SaaS backup is most definitely being widely used across all industries. SaaS collaboration platforms typically provide lots of protection in the form of redundancy to protect against up-time failures, but few are offering a true long-term backup for data protection.
SaaS backup solutions like AvePoint’s Cloud Backup are doing quite well for this very reason, and getting a cloud backup solution is strongly recommended by Gartner and other industry research organizations.
Because they run on cloud engines, in general, SaaS backups are much easier to deal with than traditional backup solutions. AvePoint’s cloud backup, for instance, automatically backs up Office 365 and can be used to perform file level restores via chatbot. This is significantly easier than recreating a database or virtual machine to find and restore a few files, for example.
How are businesses using chatbots to help ease the burden of IT admins?
Everyday IT workers have a choice: take on the urgent, or the important. Urgent tasks often come in the form of tickets or calls that point to lost content or missing documents that are getting in the way of business. However, important strategic planning tasks like operational governance automation, learning new technologies or records management often get pushed aside to handle these tickets. Having a bot like AVA (opens in new tab) handle many of the urgent tasks gives more time for important strategic planning that drives digital transformation.
Has the rise of workplace apps such as Microsoft Teams made things more difficult for IT admins?

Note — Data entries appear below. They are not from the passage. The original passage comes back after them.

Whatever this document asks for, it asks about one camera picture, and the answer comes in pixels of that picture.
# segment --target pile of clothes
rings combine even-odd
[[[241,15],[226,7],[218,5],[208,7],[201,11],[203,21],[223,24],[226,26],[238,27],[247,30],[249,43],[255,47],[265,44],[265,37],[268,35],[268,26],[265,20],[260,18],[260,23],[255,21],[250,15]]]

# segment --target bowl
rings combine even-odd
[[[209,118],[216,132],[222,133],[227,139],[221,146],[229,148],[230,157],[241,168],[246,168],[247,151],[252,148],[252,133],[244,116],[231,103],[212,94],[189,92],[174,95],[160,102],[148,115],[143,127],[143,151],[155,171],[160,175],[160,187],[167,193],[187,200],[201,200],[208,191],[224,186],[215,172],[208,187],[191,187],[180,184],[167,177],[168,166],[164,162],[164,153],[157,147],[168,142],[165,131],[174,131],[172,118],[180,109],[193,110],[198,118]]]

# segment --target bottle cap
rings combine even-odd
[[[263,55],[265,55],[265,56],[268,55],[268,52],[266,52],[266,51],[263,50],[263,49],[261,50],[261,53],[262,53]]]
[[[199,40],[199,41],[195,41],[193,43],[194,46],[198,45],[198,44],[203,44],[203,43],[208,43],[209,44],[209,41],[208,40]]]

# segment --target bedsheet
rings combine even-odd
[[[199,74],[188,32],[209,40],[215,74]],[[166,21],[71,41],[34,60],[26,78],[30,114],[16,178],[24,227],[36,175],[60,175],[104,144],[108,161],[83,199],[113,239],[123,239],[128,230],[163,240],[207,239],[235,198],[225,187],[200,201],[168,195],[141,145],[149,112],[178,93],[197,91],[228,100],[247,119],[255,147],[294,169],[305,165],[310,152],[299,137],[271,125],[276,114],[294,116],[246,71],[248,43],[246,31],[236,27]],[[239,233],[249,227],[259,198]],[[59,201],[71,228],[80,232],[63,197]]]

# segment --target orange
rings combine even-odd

New platforms like Microsoft Teams can be a double-edged sword for organizations. Typically end users are slow to adopt tools, so when new tools are rolled out, IT has something of a grace period to learn how to govern and control them as end users slowly increase use.
Many new SaaS applications like Teams are so easy to use that organizations are seeing massive adoption in just months or even weeks. This overwhelms IT teams that have not planned a controlled rollout for the solution, and they either struggle to enforce compliance to business rules or don’t know how to keep secure and to fit into their governance plan. SaaS vendors are starting to adapt by providing early releases to administrators in their testing environments months before features are out to the production environment.
What advice would you give to businesses looking to boost the productivity of their IT teams?
IT teams need time to collaborate, time to plan and resources to handle change management. IT teams should also be given more leeway to invest in tools that are not only designed to increase end user productivity-but also designed to reduce IT burden from tedious tasks that arise daily in the modern workplace.
The less IT has to worry about on a day to day basis, the lower they can keep their operating costs, and the more they can directly and strategically assist organizations as they move forward with digital transformation.
In addition, organizations and IT teams both need to heavily focus on relationship and trust building at the employee level. For any implementation, ask the question, “Where did the idea to buy a product come from?” If IT has had no say in the implementation, then the question of how the new solution interacts or overlaps with existing functionality may not have been addressed. For reducing software spend and reducing risk, it’s very important that IT and decisionmakers have good communication.
Conversely, it doesn’t do anyone any good when the business users and the IT teams all hate and blame each other. It isn’t as common as it should be, but there are actually companies where users actually LOVE their IT teams and their business productivity tools. This should be the goal for every organization. When everyone works together, business processes operate smoothly, and users and IT teams work together to quickly overcome challenges.